After locating the line with "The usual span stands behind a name" below, output it and each following line exactly, stopping after the line with "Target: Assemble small". No pictures.
━━━━━ Records provided
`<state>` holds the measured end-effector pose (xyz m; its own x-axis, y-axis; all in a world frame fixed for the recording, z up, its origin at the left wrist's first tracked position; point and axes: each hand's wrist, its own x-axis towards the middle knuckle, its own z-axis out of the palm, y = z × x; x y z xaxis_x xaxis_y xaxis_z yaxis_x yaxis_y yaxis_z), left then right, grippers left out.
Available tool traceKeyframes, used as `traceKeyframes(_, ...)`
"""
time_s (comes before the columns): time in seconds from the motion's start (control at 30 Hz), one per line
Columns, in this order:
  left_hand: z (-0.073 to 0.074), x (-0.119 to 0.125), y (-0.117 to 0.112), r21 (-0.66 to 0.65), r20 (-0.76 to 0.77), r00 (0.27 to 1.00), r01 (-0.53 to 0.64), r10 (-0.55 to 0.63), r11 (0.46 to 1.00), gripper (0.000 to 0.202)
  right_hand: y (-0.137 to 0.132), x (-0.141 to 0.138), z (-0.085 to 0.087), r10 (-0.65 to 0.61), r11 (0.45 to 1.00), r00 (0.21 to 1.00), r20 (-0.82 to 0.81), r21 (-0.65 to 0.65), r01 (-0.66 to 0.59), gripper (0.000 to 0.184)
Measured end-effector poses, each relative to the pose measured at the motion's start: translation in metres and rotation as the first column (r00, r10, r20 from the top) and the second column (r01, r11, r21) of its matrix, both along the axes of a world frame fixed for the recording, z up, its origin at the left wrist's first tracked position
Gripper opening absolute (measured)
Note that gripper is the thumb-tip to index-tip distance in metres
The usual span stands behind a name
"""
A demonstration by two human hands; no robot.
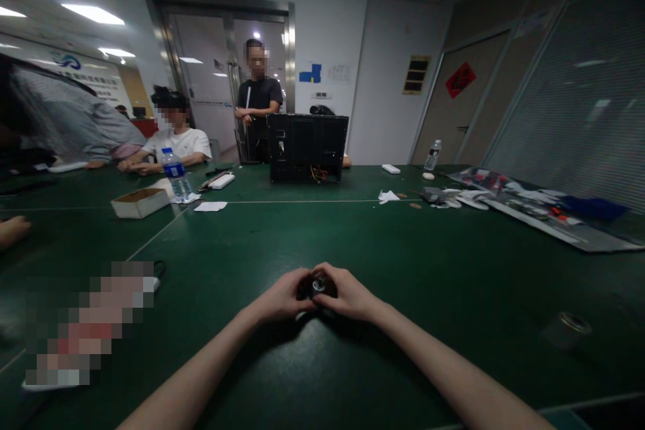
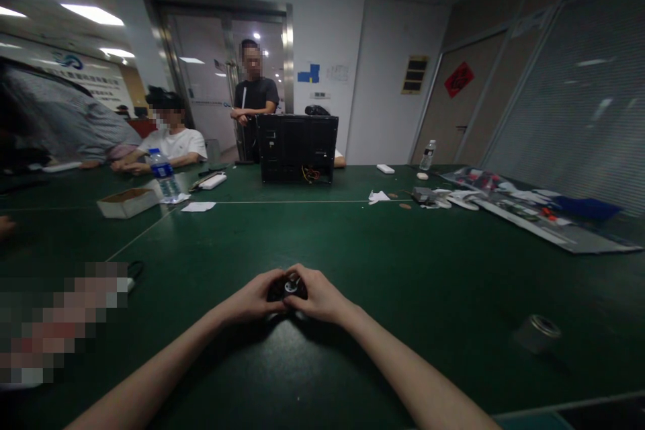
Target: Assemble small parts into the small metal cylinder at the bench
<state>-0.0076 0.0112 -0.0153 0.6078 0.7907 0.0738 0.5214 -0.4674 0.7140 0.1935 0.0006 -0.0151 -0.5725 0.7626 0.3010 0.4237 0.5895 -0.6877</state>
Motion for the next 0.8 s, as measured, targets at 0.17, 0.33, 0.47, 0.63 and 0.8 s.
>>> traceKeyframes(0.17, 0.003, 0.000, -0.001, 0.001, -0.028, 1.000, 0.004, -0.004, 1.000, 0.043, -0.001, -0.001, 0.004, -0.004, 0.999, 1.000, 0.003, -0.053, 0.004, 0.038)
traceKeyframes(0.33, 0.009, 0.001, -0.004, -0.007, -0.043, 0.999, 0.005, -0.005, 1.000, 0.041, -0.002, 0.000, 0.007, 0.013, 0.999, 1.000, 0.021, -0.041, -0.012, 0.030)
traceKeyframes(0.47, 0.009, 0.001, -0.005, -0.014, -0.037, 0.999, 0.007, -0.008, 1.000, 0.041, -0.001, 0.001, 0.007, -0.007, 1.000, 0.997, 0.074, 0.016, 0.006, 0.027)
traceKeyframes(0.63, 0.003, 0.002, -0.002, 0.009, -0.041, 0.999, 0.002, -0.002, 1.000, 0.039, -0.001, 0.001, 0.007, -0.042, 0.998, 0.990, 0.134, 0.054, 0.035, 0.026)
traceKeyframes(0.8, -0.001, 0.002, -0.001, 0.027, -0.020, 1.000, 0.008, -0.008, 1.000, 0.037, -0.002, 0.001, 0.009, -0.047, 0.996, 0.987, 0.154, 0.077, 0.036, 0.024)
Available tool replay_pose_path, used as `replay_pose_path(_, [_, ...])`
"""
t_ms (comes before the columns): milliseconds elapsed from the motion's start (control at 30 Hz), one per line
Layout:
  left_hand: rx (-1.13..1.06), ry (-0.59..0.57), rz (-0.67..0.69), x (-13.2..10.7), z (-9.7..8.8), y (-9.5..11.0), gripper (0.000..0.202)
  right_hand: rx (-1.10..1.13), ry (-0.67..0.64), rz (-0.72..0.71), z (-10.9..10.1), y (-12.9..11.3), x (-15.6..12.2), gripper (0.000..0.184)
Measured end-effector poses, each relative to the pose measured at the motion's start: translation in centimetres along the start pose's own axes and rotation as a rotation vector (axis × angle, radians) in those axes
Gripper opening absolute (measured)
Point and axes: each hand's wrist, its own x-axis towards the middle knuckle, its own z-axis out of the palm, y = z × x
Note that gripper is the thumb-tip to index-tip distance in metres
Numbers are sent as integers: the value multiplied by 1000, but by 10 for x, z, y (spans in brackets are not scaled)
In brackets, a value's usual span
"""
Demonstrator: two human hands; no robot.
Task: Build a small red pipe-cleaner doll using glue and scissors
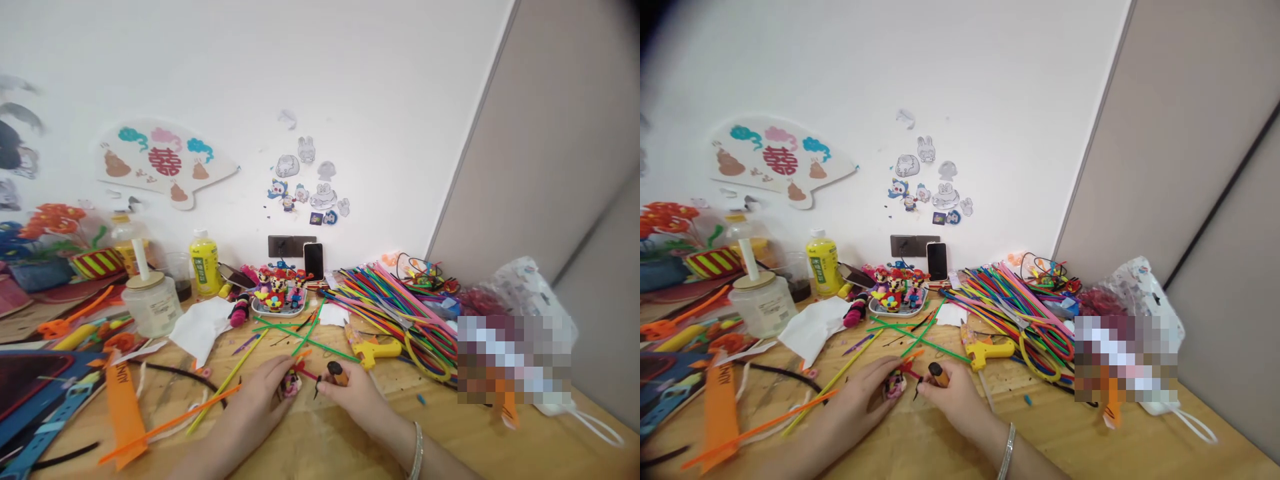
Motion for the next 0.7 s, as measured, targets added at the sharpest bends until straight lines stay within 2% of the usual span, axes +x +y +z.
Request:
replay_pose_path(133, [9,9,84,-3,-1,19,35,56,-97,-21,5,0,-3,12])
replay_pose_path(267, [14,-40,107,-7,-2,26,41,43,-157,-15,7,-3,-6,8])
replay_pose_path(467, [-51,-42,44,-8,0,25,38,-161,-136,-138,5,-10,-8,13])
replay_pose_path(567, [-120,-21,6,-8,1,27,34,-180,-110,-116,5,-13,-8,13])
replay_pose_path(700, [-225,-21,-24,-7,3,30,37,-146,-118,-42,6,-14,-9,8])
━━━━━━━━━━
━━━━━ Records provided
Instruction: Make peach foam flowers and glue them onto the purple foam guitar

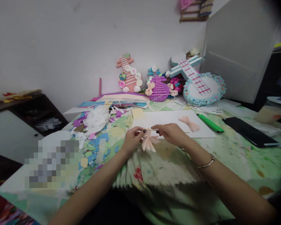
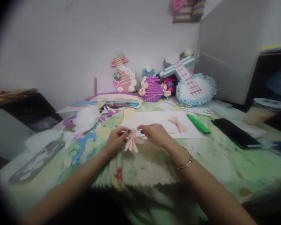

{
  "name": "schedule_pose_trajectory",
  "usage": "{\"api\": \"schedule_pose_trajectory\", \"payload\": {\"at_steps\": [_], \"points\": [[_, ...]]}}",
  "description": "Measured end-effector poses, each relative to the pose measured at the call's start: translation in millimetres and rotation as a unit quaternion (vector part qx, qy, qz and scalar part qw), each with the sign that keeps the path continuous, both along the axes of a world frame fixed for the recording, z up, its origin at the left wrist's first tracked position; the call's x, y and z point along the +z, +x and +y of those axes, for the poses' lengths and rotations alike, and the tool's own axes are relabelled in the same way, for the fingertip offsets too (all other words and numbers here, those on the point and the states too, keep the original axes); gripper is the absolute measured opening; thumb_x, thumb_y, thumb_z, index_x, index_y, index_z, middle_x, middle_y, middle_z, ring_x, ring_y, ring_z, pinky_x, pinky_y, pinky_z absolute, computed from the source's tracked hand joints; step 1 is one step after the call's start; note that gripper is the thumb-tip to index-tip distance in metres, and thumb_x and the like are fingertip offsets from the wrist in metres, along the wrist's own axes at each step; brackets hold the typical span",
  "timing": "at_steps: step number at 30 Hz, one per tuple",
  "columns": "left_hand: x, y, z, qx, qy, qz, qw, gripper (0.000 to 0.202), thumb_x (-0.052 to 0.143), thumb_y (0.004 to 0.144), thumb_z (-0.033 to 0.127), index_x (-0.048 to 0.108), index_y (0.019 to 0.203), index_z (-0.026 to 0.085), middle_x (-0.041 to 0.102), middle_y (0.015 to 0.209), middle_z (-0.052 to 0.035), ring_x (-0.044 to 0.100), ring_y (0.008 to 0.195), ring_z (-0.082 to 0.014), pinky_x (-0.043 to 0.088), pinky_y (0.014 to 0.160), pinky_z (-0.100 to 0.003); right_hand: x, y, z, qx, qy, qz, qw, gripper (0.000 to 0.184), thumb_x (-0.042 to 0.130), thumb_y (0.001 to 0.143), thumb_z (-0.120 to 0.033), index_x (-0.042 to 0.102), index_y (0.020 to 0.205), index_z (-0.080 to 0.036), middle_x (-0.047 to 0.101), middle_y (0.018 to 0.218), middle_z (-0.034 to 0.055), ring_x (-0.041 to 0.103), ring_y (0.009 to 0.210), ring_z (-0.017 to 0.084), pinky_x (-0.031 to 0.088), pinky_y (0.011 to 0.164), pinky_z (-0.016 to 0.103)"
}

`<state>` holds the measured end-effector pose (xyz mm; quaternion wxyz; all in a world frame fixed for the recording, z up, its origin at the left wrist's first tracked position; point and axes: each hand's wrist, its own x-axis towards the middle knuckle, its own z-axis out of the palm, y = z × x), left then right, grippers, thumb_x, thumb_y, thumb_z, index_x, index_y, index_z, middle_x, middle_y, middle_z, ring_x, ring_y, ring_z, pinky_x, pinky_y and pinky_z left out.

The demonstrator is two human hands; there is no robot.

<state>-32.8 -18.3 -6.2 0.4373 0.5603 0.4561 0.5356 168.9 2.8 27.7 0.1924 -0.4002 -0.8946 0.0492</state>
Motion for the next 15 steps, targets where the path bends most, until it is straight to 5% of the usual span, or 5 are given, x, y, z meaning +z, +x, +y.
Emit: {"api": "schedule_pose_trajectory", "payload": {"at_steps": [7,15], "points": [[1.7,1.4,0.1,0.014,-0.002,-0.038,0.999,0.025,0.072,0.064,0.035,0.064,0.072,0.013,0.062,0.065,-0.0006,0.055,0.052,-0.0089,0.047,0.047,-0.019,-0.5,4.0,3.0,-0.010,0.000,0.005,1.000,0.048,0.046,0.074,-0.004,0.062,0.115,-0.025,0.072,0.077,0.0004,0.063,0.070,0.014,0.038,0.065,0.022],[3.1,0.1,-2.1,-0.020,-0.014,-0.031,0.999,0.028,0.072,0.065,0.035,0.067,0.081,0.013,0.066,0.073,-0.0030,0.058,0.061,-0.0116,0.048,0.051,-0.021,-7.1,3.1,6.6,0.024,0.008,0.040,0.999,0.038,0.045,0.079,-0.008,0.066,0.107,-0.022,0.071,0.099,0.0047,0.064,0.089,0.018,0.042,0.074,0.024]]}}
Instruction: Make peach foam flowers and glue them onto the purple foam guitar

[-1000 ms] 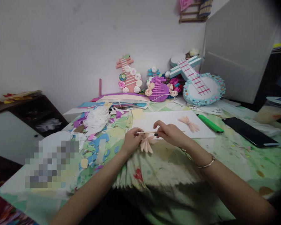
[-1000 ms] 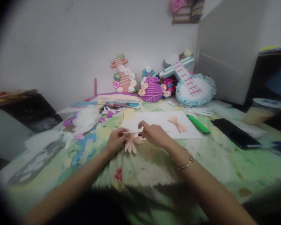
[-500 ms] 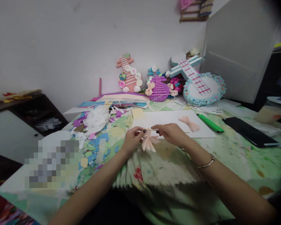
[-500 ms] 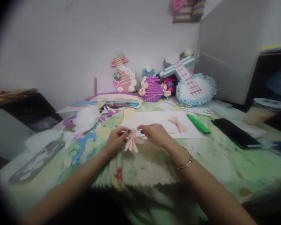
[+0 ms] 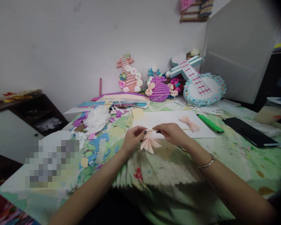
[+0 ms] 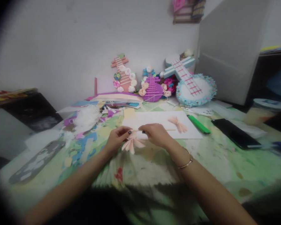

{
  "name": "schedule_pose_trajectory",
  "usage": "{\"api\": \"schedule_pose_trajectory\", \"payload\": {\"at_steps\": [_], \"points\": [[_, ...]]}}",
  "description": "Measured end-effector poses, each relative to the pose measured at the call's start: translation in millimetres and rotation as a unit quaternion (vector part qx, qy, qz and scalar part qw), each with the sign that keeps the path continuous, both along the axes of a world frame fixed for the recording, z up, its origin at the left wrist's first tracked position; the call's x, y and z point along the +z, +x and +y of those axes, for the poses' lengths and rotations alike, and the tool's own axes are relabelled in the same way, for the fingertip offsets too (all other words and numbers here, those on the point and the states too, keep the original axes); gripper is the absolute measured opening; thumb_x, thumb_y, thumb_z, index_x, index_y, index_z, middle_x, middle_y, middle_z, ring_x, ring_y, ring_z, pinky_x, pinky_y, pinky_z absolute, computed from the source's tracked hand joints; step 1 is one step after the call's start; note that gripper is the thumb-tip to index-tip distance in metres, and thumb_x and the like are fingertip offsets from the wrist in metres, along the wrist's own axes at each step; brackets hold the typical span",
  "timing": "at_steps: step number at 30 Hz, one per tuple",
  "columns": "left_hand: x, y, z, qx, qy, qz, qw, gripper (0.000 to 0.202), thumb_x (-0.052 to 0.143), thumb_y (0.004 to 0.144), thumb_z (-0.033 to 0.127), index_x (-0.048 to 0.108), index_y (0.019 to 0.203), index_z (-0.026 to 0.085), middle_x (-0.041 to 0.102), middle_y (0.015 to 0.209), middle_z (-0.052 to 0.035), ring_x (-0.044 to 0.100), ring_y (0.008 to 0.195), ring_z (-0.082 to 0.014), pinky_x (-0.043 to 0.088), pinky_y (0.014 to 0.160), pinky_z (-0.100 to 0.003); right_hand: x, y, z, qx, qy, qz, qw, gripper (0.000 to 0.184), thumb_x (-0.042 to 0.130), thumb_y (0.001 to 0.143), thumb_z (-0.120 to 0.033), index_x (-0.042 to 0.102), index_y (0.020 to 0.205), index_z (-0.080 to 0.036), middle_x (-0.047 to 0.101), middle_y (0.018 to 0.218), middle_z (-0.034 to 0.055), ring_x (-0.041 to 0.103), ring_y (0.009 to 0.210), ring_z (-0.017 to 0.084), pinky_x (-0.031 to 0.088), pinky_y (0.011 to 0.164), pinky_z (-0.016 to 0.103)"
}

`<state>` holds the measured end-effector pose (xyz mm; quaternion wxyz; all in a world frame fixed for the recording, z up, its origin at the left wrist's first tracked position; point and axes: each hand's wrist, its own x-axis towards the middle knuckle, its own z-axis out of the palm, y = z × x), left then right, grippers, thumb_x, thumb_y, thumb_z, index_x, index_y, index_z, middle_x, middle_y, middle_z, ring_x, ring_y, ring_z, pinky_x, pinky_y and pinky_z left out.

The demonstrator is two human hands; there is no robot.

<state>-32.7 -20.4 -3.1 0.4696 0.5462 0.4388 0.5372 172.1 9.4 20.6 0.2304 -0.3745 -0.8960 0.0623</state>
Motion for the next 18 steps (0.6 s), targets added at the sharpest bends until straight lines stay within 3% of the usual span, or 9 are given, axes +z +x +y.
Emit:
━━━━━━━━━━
• Exercise result:
The usual span stands behind a name
"""
A demonstration by two human hands; no robot.
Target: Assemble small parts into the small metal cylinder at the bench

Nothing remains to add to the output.